Assignment:
An exact transcription of all the records is required, minus the images.
★ ★ ★ ★
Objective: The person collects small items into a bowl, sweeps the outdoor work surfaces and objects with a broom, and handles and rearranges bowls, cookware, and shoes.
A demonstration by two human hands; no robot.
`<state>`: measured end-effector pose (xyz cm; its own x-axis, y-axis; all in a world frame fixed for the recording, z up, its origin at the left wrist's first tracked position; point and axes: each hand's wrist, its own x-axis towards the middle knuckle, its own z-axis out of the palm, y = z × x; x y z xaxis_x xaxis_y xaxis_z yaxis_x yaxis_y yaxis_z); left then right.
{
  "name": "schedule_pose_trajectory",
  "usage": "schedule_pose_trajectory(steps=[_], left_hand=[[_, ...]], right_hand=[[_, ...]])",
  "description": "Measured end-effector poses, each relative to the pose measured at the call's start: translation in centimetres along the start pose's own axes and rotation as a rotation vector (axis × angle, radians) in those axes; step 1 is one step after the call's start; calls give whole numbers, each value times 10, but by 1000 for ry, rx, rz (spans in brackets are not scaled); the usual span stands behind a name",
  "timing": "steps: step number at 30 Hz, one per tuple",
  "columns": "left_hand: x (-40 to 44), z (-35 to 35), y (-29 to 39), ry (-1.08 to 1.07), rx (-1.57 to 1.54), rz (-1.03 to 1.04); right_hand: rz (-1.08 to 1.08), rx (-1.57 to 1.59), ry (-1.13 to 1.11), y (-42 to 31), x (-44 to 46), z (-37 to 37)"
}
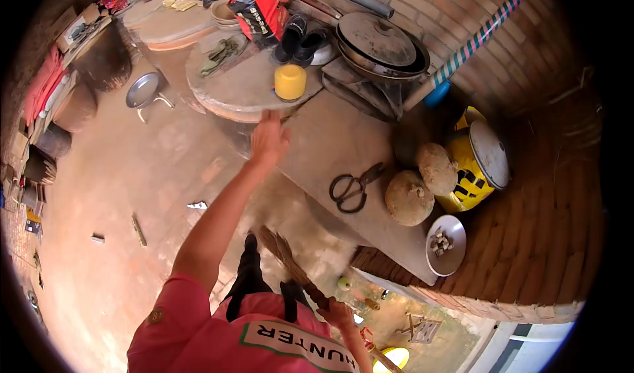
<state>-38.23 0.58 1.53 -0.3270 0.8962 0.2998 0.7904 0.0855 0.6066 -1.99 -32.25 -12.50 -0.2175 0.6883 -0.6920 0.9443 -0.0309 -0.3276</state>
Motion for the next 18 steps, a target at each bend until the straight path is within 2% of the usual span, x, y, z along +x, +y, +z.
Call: schedule_pose_trajectory(steps=[6, 9, 12, 15, 16, 18], left_hand=[[116, 26, -29, 152, -45, 112], [150, 41, -38, 71, 20, 121], [171, 45, -42, -147, 46, 60], [190, 41, -49, -179, 28, 42], [194, 38, -51, -121, 27, 39], [207, 39, -79, -204, -516, -50]], right_hand=[[145, 64, -27, -60, 27, 0], [230, 106, 2, -97, 33, 4], [296, 182, 37, -130, 35, 16], [363, 278, 65, -158, 35, 16], [363, 292, 89, -166, 36, 17], [354, 330, 121, -170, 41, 25]])
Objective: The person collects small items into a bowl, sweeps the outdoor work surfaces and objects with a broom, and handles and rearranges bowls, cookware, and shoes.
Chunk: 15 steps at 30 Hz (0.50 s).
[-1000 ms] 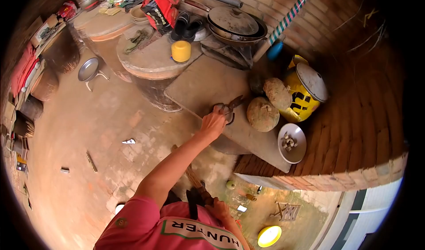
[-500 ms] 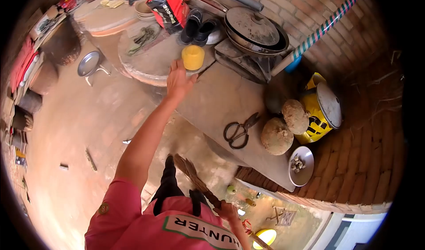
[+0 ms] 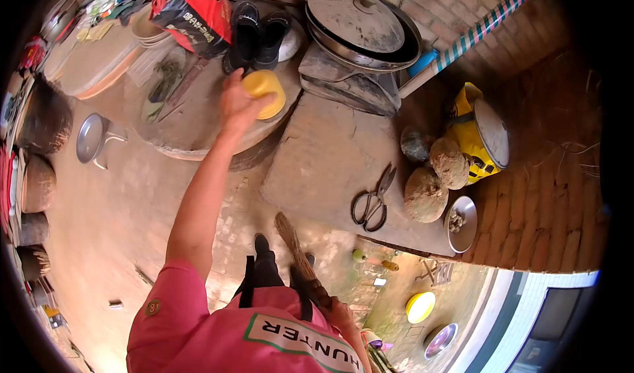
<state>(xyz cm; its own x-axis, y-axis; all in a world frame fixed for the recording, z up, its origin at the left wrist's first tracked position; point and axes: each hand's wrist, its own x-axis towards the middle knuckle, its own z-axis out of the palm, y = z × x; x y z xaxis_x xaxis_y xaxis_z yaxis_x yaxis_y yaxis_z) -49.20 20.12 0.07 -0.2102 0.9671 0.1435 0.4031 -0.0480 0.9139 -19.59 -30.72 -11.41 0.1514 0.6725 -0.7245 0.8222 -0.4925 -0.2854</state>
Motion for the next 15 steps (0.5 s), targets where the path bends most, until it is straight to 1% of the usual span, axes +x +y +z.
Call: schedule_pose_trajectory(steps=[1, 2, 5, 7, 9, 13, 15], left_hand=[[0, -8, 12, -38, -273, -32], [-6, -21, 24, -28, -219, -207], [-12, -37, 15, -300, -982, -430], [-26, -36, 26, -414, -1143, -451], [-44, -28, 45, -515, -1294, -472], [-64, -3, 70, -732, -1359, -480], [-76, 7, 79, -701, -1316, -473]], right_hand=[[-7, 20, 11, -2, 0, 3], [-2, 33, 19, -5, 1, 6], [20, 60, 32, -21, 7, -1], [50, 65, 25, -32, 9, -10], [14, 65, 39, -29, 14, -8], [-45, 33, 42, -25, 16, -20], [-85, 43, 46, -18, 19, -17]])
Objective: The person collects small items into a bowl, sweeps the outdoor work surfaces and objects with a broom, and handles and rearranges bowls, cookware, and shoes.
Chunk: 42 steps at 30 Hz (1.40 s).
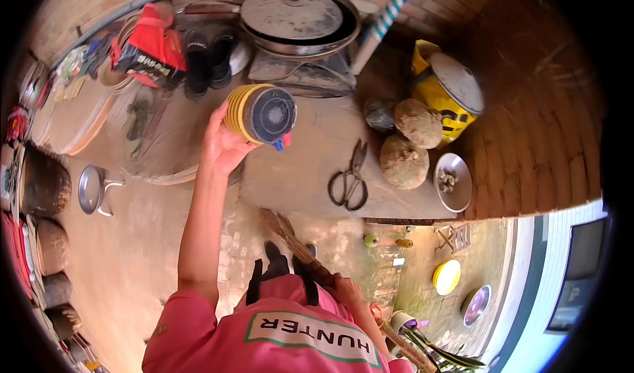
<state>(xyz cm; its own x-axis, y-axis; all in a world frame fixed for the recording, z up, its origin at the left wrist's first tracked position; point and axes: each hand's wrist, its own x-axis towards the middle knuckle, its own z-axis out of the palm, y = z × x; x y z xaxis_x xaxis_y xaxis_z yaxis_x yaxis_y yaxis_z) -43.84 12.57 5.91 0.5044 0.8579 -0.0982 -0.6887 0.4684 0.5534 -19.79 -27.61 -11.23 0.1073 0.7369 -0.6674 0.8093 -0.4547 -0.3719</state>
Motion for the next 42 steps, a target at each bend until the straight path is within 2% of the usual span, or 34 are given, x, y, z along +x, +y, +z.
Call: schedule_pose_trajectory(steps=[4, 10, 14, 21, 28, 34, 36, 39, 42], left_hand=[[1, 27, -30, 102, 148, 43], [11, 62, -64, 230, 874, 200], [20, 83, -93, 113, 995, 354], [36, 104, -115, 124, 1176, 408], [66, 145, -90, 111, 1209, 540], [170, 171, -20, 147, 1460, 967], [221, 171, 3, 212, 1735, 1084], [284, 170, 10, 334, 1918, 953], [307, 176, 1, 488, 2096, 670]], right_hand=[[23, -8, -5, 12, -5, -4], [62, 35, 4, 32, -9, -6], [44, 68, 0, 54, -10, -1], [51, 64, 8, 69, -6, -14], [44, 20, -23, 88, 14, -17], [64, 34, -39, 92, 17, -19], [92, 60, -53, 97, 21, -9], [118, 65, -23, 98, 20, -1], [157, 106, -36, 95, 19, -2]])
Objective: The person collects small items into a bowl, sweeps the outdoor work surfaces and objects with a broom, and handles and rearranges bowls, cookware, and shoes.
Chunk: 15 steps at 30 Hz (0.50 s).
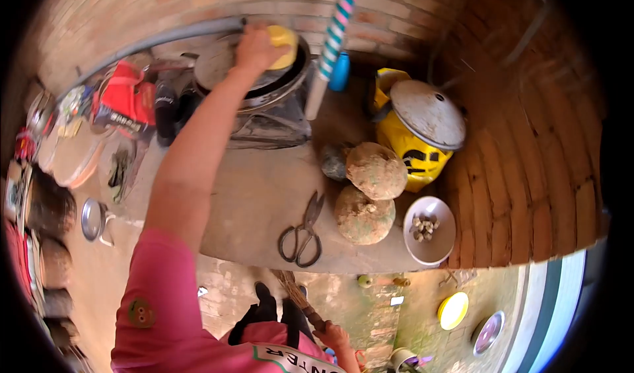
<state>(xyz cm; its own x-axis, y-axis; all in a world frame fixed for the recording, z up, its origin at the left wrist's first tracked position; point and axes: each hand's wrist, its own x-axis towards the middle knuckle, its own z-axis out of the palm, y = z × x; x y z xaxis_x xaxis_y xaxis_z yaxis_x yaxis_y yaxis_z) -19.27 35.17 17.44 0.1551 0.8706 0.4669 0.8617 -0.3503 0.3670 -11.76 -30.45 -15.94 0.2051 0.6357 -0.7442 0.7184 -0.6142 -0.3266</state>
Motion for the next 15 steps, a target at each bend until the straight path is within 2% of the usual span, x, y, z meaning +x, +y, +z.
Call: schedule_pose_trajectory(steps=[2, 3, 10, 13, 15], left_hand=[[-1, 18, -3, -16, 107, 71], [-11, 17, 0, -4, 50, 111], [-36, 20, 18, -73, -103, 18], [-45, 17, 22, -5, -121, 4], [-61, 11, 18, 66, -172, 76]], right_hand=[[12, 4, -6, 1, -1, -1], [6, 28, 9, 7, 2, 5], [-32, 10, 13, 11, 12, -12], [-50, -25, -1, 5, 16, -27], [-63, -64, -12, 0, 17, -35]])
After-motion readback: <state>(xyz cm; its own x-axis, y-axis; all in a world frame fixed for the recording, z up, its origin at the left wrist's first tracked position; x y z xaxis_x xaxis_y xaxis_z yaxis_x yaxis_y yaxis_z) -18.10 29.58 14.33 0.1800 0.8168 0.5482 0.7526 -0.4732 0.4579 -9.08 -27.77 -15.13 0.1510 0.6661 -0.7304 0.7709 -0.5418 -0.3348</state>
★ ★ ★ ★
Completed task:
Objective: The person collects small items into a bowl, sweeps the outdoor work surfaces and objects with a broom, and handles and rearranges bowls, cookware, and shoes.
A demonstration by two human hands; no robot.
`<state>`: measured end-effector pose (xyz cm; its own x-axis, y-axis; all in a world frame fixed for the recording, z up, its origin at the left wrist's first tracked position; point and axes: each hand's wrist, its own x-axis towards the middle knuckle, its own z-axis out of the palm, y = z × x; x y z xaxis_x xaxis_y xaxis_z yaxis_x yaxis_y yaxis_z); left then right.
{
  "name": "schedule_pose_trajectory",
  "usage": "schedule_pose_trajectory(steps=[_], left_hand=[[_, ...]], right_hand=[[_, ...]])",
  "description": "Measured end-effector poses, each relative to the pose measured at the call's start: translation in centimetres along the start pose's own axes and rotation as a rotation vector (axis × angle, radians) in those axes; step 1 is one step after the call's start; calls give whole numbers, each value times 10, but by 1000 for ry, rx, rz (spans in brackets are not scaled); the usual span stands behind a name",
  "timing": "steps: step number at 30 Hz, one per tuple",
  "columns": "left_hand: x (-40 to 44), z (-35 to 35), y (-29 to 39), ry (-1.08 to 1.07), rx (-1.57 to 1.54), rz (-1.03 to 1.04); right_hand: rz (-1.08 to 1.08), rx (-1.57 to 1.59), ry (-1.13 to 1.11), y (-42 to 31), x (-44 to 46), z (-37 to 37)"
}
<state>-38.23 0.58 1.53 -0.3270 0.8962 0.2998 0.7904 0.0855 0.6066 -1.99 -32.25 -12.50 -0.2175 0.6883 -0.6920 0.9443 -0.0309 -0.3276</state>
Motion for the next 18 steps, a target at each bend until the straight path is within 2% of the usual span, x, y, z along +x, +y, +z.
Call: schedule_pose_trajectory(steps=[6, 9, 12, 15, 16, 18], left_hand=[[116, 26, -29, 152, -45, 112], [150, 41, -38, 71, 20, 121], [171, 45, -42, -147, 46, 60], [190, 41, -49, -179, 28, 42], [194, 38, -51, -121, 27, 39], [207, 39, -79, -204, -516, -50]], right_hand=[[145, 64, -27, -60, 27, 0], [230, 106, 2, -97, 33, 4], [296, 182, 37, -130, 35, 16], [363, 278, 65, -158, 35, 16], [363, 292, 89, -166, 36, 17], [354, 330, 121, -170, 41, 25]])
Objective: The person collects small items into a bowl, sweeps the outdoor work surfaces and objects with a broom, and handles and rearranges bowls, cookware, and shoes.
Chunk: 15 steps at 30 Hz (0.50 s).
[-1000 ms] 
[-500 ms] 
[+0 ms] 
<state>(xyz cm; its own x-axis, y-axis; all in a world frame fixed for the recording, z up, its origin at the left wrist's first tracked position; point and axes: each hand's wrist, its own x-axis towards the middle knuckle, its own z-axis out of the palm, y = z × x; x y z xaxis_x xaxis_y xaxis_z yaxis_x yaxis_y yaxis_z) -49.20 20.12 0.07 -0.2102 0.9671 0.1435 0.4031 -0.0480 0.9139 -19.59 -30.72 -11.41 0.1514 0.6725 -0.7245 0.8222 -0.4925 -0.2854</state>
Motion for the next 15 steps (0.5 s), targets where the path bends most, until it is straight to 1% of the usual span, axes +x +y +z.
Call: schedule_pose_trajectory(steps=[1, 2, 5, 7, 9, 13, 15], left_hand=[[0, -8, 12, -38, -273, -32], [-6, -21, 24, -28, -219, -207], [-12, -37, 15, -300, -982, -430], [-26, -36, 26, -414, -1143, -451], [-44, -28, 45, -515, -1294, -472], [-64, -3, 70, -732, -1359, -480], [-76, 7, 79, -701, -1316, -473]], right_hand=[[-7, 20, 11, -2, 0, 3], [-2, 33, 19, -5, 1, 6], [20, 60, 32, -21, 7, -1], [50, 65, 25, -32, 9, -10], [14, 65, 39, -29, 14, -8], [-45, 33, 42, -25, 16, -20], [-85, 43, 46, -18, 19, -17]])
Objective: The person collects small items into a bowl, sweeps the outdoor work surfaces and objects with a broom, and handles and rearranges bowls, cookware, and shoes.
Chunk: 42 steps at 30 Hz (1.40 s).
<state>(xyz cm; its own x-axis, y-axis; all in a world frame fixed for the recording, z up, its origin at the left wrist's first tracked position; point and axes: each hand's wrist, its own x-axis towards the middle knuckle, its own z-axis out of the palm, y = z × x; x y z xaxis_x xaxis_y xaxis_z yaxis_x yaxis_y yaxis_z) -43.84 12.57 5.91 0.5044 0.8579 -0.0982 -0.6887 0.4684 0.5534 -19.79 -27.61 -11.23 0.1073 0.7369 -0.6674 0.8093 -0.4547 -0.3719</state>
Motion for the next 42 steps, a target at each bend until the straight path is within 2% of the usual span, or 34 are given, x, y, z along +x, +y, +z.
Call: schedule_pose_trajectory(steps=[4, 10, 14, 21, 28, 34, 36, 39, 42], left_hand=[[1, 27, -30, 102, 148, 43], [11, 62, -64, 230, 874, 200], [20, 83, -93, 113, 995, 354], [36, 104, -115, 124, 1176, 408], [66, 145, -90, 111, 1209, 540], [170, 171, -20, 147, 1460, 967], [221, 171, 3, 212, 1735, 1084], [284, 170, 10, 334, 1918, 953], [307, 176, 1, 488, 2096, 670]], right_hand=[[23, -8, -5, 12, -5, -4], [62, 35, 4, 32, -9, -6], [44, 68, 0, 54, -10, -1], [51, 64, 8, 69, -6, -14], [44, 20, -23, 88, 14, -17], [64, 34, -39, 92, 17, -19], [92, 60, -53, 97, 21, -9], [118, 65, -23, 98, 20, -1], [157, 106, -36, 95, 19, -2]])
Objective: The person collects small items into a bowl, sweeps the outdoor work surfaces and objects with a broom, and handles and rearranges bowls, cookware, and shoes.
Chunk: 15 steps at 30 Hz (0.50 s).
<state>(xyz cm; its own x-axis, y-axis; all in a world frame fixed for the recording, z up, its origin at the left wrist's first tracked position; point and axes: each hand's wrist, its own x-axis towards the middle knuckle, its own z-axis out of the palm, y = z × x; x y z xaxis_x xaxis_y xaxis_z yaxis_x yaxis_y yaxis_z) -19.27 35.17 17.44 0.1551 0.8706 0.4669 0.8617 -0.3503 0.3670 -11.76 -30.45 -15.94 0.2051 0.6357 -0.7442 0.7184 -0.6142 -0.3266</state>
Motion for the next 15 steps, a target at each bend until the straight path is within 2% of the usual span, x, y, z meaning +x, +y, +z.
Call: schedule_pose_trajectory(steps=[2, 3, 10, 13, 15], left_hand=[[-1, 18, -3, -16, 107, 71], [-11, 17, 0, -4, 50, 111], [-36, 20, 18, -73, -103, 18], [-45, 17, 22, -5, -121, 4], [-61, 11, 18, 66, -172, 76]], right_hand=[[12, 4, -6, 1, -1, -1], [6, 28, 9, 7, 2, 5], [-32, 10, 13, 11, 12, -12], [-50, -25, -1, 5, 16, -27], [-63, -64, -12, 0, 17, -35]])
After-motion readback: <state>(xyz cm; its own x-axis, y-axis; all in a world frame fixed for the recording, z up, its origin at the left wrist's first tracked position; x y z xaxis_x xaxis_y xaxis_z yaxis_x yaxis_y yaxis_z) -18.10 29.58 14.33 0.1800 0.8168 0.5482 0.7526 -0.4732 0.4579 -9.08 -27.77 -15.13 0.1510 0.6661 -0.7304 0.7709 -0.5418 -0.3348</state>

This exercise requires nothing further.